The Pastusa Superior variety was used with a planting density of 0.40 m per site and 0.90 m between rows. A crossed block experimental design was established with two factors, tillage and irrigation system, together with a control without irrigation for a total of five treatments. Conventional tillage consisted of two passes with one-way disc plough and one pass with a horizontal rotavator. Conservation tillage consisted of two passes with one-way disc plough and one pass with a vertical rotavator. Irrigation requirements were supplemented with 26.4 mm in the sprinkler system and 79.3 mm in the drip irrigation system.

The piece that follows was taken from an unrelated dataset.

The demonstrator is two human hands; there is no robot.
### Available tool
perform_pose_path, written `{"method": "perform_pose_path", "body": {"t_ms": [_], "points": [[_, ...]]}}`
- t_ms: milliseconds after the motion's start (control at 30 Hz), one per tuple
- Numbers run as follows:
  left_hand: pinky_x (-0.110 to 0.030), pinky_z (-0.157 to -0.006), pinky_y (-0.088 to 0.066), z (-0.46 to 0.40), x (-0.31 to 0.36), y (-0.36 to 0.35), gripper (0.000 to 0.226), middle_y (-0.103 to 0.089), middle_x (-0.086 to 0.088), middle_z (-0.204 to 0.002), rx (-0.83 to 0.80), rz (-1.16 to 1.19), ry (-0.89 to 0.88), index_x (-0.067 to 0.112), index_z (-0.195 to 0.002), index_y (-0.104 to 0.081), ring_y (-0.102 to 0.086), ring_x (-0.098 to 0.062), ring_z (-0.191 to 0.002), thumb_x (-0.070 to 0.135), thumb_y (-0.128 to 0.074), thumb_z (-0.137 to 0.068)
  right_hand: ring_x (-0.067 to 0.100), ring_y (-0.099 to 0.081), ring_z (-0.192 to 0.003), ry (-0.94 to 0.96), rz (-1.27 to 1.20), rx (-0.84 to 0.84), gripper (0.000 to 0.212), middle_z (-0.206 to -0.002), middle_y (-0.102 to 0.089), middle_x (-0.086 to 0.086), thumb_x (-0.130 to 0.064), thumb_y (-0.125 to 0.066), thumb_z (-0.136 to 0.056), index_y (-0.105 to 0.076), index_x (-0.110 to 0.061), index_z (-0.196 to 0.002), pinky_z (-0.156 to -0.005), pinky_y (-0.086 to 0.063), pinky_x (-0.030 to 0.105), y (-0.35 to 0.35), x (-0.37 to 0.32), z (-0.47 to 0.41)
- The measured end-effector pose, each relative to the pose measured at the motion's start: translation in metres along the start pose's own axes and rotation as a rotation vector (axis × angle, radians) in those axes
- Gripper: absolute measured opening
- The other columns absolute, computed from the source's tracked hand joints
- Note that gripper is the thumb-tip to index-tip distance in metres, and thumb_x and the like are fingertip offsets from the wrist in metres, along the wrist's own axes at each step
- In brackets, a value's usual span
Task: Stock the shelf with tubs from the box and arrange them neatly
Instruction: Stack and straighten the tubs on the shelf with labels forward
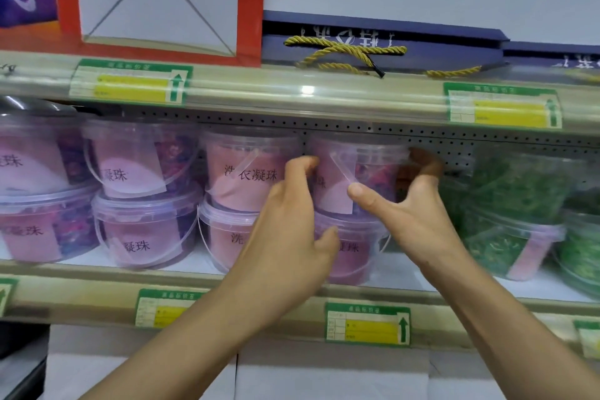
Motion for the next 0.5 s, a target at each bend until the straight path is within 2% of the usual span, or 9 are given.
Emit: {"method": "perform_pose_path", "body": {"t_ms": [67, 100, 167, 233, 267, 333, 433, 467, 500], "points": [[-0.020, -0.093, -0.036, -0.005, -0.001, -0.011, 0.072, -0.034, 0.008, -0.132, -0.055, 0.097, 0.062, 0.035, -0.132, -0.014, -0.040, -0.001, -0.109, 0.010, -0.060, -0.082, 0.015, -0.049, -0.114, -0.012, 0.085, 0.034, 0.094, -0.127, -0.048, -0.002, -0.066, -0.074, -0.052, -0.027, -0.025, -0.121, -0.094, -0.044, 0.033, -0.001, -0.003, -0.004], [-0.022, -0.092, -0.041, -0.006, -0.001, -0.014, 0.072, -0.035, 0.008, -0.131, -0.069, 0.137, 0.077, 0.036, -0.130, -0.013, -0.040, 0.001, -0.102, 0.007, -0.059, -0.082, 0.016, -0.053, -0.107, -0.020, 0.097, 0.041, 0.089, -0.123, -0.051, 0.000, -0.062, -0.075, -0.056, -0.030, -0.021, -0.120, -0.086, -0.047, 0.031, 0.000, -0.004, -0.006], [-0.026, -0.095, -0.045, -0.004, -0.001, -0.014, 0.072, -0.038, 0.008, -0.133, -0.054, 0.194, 0.077, 0.040, -0.125, -0.015, -0.044, 0.004, -0.099, 0.004, -0.058, -0.080, 0.010, -0.058, -0.090, -0.021, 0.046, 0.038, 0.067, -0.111, -0.058, -0.002, -0.049, -0.078, -0.064, -0.041, -0.018, -0.111, -0.072, -0.047, 0.024, 0.005, -0.001, -0.010], [-0.019, -0.098, -0.041, 0.002, 0.001, -0.009, 0.072, -0.039, 0.012, -0.137, -0.013, 0.219, 0.053, 0.048, -0.117, -0.017, -0.043, 0.008, -0.113, 0.004, -0.060, -0.080, 0.009, -0.063, -0.089, -0.029, -0.087, -0.052, 0.053, -0.101, -0.067, -0.005, -0.043, -0.080, -0.064, -0.055, -0.019, -0.104, -0.080, -0.049, 0.030, 0.004, 0.006, -0.014], [-0.012, -0.095, -0.039, 0.006, 0.003, -0.007, 0.071, -0.040, 0.014, -0.135, 0.012, 0.212, 0.041, 0.054, -0.110, -0.019, -0.043, 0.011, -0.115, 0.004, -0.061, -0.080, 0.013, -0.066, -0.093, -0.044, -0.157, -0.105, 0.057, -0.102, -0.069, -0.004, -0.045, -0.079, -0.060, -0.059, -0.019, -0.106, -0.087, -0.050, 0.036, 0.001, 0.011, -0.015], [0.000, -0.083, -0.035, 0.014, 0.005, -0.003, 0.068, -0.046, 0.020, -0.126, 0.061, 0.176, 0.027, 0.055, -0.105, -0.021, -0.047, 0.013, -0.106, 0.006, -0.061, -0.080, 0.021, -0.066, -0.098, -0.093, -0.253, -0.151, 0.061, -0.104, -0.070, 0.003, -0.044, -0.071, -0.054, -0.060, -0.019, -0.109, -0.091, -0.050, 0.042, -0.002, 0.023, -0.017], [0.005, -0.079, -0.031, 0.015, 0.004, -0.001, 0.066, -0.043, 0.025, -0.116, 0.107, 0.119, 0.017, 0.051, -0.106, -0.019, -0.045, 0.009, -0.107, 0.009, -0.063, -0.082, 0.020, -0.062, -0.093, -0.089, -0.286, -0.079, 0.030, -0.094, -0.068, 0.000, -0.027, -0.063, -0.064, -0.061, -0.021, -0.093, -0.082, -0.047, 0.033, 0.006, 0.028, -0.017], [0.004, -0.080, -0.031, 0.013, 0.002, -0.002, 0.065, -0.041, 0.025, -0.115, 0.108, 0.111, 0.019, 0.047, -0.109, -0.018, -0.045, 0.007, -0.107, 0.010, -0.063, -0.081, 0.018, -0.060, -0.097, -0.063, -0.286, -0.061, 0.031, -0.097, -0.067, -0.002, -0.027, -0.064, -0.068, -0.060, -0.022, -0.099, -0.082, -0.046, 0.032, 0.009, 0.028, -0.016], [0.000, -0.082, -0.032, 0.010, 0.001, -0.004, 0.066, -0.040, 0.023, -0.117, 0.098, 0.110, 0.026, 0.046, -0.111, -0.017, -0.044, 0.007, -0.104, 0.010, -0.063, -0.081, 0.016, -0.059, -0.104, -0.027, -0.257, -0.070, 0.045, -0.107, -0.066, -0.003, -0.035, -0.067, -0.069, -0.057, -0.022, -0.111, -0.087, -0.045, 0.032, 0.010, 0.026, -0.015]]}}
Point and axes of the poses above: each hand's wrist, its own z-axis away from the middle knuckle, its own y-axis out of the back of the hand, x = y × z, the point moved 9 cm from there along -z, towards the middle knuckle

Edaphic fertilization was fractioned in two moments, at sowing and 50 days after planting (DDP) for the sprinkler irrigation treatments with N, P2O5, and K2O (kg ha-1) ratio of 173, 258 and 173, respectively. In the case of drip irrigation, edaphic fertilization was applied at planting with N, P2O5, and K2O (kg ha-1) with 57, 85, and 57, followed by fertigation from 30 to 50 DDP with N, P2O5, and K2O (mg kg-1) with 130, 85, and 120 (mg kg-1) and, from 50 to 100 DDP with 120, 65, and 190 (mg kg-1). A total of 16 fertigation applications were made during the crop cycle. The main disease problem was Phytophthora infestans, which was effectively controlled by the application of chlorothalonil, dimethomorph, mancozeb, cymoxanil and metalaxyl. In insect pests, Tecia solanivora presented the greatest limitation, and its population was controlled using thiamethoxam, cyantraniliprole and imidacloprid.
Bulk density (cylinder), total porosity (indirect - formula) and dry aggregate distribution (Shaker-sieve, Ro-Tap, model RX-29) were evaluated at three times in the soil: before and after tillage and before harvest. Measurements were also made at 55, 76, 97, 125 and 153 DDP of transpiration (E); net photosynthesis or CO2 assimilation rate (A); intercellular CO2 concentration (Ci); stomatal conductance (gsw); electron transport rate (ETR); photochemical quenching (qP); intrinsic water use efficiency (UEA_i) and transpiration use efficiency (UEA_E) with the portable photosynthesis system LI-COR model LI-6800 equipment on two plants per experimental unit, verifying that the leaves were free of disease, pests, pesticide residues, dew or water droplets; measurements were made on two leaflets of a leaf located in the external center of the lower stratum of the plant (33% of height at the time of measurement) and on two leaflets of a leaf located in the external center of the upper stratum of the plant (66% of height at the time of measurement). In addition, plant fresh and dry mass, and yield were determined. Water productivity was evaluated using the methodology of Escalona et al. (2003) by relating the amount of dry matter produced per unit of water consumed (Eq. 1).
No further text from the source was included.